Pratt & Whitney is hopeful that a revolutionary hydrogen combustion system that uses water vapour recovered from the exhaust stream to increase engine efficiency could be ready for service entry by 2035.
The engine manufacturer on 21 February revealed that it had been awarded $3.8 million by the US Department of Energy through the OPEN21 scheme run by its Advanced Research Projects Agency-Energy (ARPA-E) for early stage research work on a project P&W calls the Hydrogen Steam Injected, Inter‐Cooled Turbine Engine (HySIITE).
P&W claims the technology will cut carbon dioxide emissions to zero, slash nitrous oxide emissions by 80%, and reduce fuel consumption for next-generation single-aisles by 35% compared with the current kerosene-fuelled PW1100G.
Vince Sidwell, director of advanced concepts and technology at the East Hartford, Connecticut-headquartered firm, says the 24-month initiative is designed to develop critical elements of the system.
These include the heat exchanger, which is used in the exhaust stream to turn water vapour into steam, and the combustor.
At the end of the two-year effort – which is likely to kick-off later in 2022 – the system will be at technology readiness level 2 or 3, says Sidwell, and could then transition to a second phase of development.
“Completing the HySIITE project will put us in a position to propose a ground demonstration,” he says.
P&W has not conducted any “detailed planning” around a follow-on project, but he sees a roadmap under which a commercial powerplant could arrive by the middle of next decade.
“I can say that we envision this to be 2035-plus entry into service potentially,” says Sidwell. But he cautions that date will depend on the development of an “airframe that’s compatible”, alongside hydrogen delivery infrastructure at airports.
The HySIITE system takes advantage of the incredibly low temperature of cryogenic liquid hydrogen state – around -252°C (-421°F) – to support the water recovery, steam injection process.
P&W believes this factor will allow it to reduce the size, and therefore weight, of the heat exchanger required to enable the system.
“We think there’s possibility there and part of that is driven by the unique properties of hydrogen; the fact that you have a large source of cold – cryogenic hydrogen,” says Sidwell.
“Is it possible to create a system that has flight weight and flight volume? That’s what the HySIITE contract will let us understand.”
HySIITE will inject steam into the combustor to increase its power, and water vapour into the compressor to act as an intercooler, allowing more efficient compression, and into the turbine as a coolant. These processes work together to increase the overall system efficiency of the engine core.

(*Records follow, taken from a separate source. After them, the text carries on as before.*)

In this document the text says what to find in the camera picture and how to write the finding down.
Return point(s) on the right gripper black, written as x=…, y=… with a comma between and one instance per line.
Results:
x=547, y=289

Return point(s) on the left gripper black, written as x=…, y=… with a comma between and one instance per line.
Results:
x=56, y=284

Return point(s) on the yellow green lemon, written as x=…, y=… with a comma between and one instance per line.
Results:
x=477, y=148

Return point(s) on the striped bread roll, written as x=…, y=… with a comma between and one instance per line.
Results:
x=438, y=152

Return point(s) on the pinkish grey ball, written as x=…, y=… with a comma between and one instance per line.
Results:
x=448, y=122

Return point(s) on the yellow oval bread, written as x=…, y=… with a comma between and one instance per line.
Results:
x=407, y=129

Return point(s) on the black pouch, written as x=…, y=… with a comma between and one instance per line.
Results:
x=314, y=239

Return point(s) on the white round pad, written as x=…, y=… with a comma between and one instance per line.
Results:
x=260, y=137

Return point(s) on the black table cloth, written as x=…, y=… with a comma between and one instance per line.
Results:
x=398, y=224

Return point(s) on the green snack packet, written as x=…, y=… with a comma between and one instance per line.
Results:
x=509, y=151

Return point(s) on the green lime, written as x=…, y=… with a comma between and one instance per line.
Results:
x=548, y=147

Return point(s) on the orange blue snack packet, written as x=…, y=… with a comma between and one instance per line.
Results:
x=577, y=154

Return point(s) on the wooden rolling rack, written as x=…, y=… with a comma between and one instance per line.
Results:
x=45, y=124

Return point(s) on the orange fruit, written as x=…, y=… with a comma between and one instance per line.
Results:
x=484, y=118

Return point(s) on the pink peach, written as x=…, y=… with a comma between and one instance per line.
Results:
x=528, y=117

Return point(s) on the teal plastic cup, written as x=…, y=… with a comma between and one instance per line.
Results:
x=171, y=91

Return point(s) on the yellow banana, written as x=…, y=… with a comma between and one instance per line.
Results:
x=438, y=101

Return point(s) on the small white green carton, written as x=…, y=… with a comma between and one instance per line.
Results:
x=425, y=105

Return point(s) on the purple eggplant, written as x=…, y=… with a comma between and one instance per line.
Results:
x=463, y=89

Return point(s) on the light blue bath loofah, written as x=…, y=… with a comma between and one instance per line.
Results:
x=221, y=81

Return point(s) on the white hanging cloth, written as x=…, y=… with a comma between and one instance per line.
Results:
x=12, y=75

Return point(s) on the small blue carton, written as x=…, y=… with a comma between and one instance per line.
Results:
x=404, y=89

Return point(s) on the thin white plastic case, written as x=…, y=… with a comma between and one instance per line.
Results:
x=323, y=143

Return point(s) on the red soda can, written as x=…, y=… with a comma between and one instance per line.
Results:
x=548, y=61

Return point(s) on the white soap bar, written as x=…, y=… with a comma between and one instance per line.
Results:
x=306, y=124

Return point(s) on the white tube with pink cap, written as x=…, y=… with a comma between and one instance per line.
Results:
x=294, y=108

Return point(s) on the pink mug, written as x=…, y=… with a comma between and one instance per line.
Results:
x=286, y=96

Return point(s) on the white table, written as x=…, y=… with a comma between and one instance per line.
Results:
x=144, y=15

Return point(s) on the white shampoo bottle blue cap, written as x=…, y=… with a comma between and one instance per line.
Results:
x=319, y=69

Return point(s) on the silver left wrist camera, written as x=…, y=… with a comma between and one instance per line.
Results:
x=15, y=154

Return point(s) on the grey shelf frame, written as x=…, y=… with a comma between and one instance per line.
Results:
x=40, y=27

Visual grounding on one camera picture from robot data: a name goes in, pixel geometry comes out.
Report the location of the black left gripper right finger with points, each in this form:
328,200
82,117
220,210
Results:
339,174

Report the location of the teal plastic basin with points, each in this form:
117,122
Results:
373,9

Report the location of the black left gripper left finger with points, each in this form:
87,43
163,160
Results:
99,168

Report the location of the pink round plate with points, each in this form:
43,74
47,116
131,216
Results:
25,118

Sidwell says aside from the increased power in the combustor, steam injection also lowers the temperature, reducing nitrous oxide emissions.
Although a proportion of the water vapour produced through hydrogen combustion will be recycled back into the engine through the system’s semi-closed-loop architecture, the net combustion moisture ejected as part of the exhaust stream remains the same. Hydrogen fuel combustion will produce fewer particulate emissions, potentially decreasing contrail formation. Sidwell says further research will be needed “to understand that impact”.
Initial activity under the project will consist of a “system evaluation to understand the requirements and the suitability of key components”, says Brent Staubach, associate director of advanced concepts and innovation at P&W, a process he hopes that can be completed by year-end.
A detailed design phase will follow, including of sub-elements, ultimately generating laboratory-based “feasibility testing towards the end of the [ARPA-E] contract”, says Staubach.
Alterations to the combustor will focus on both enabling the steam-injection process and changing certain materials to avoid any weakening of metallic parts through a reaction with hydrogen – an effect known as hydrogen embrittlement.
In addition, hydrogen burns in a different way to kerosene, with different flame speeds and temperatures, affecting the combustor dynamics, says Staubach. “Hydrogen as a fuel has different combustion properties, so that’s another development area.”
While HySIITE deals with the efficiency of the engine core, Sidwell says the technology could be easily married with the next generation of P&W’s geared turbofan architecture to also improve propulsive efficiency.
One potential barrier to the adoption of hydrogen as a future fuel for aviation is its likely cost versus standard jet fuel.
Although Sidwell declines to speculate on the future price of hydrogen, he adds: “I will say that the efficiency of HySIITE will offset some of the penalties associated with putting a large hydrogen tank in an airframe from a performance standpoint; we think the HySIITE configuration is an enabler for hydrogen as fuel because it offsets some of those losses.”
Work on the project is also being carried out at the Raytheon Technologies Research Center – a facility run by P&W’s parent company, but located on the engine maker’s East Hartford campus.
The ARPA-E initiative is designed to fund high-risk, high reward programmes. “So they intentionally fund things that are lower confidence but have a high pay-off,” says Sidwell.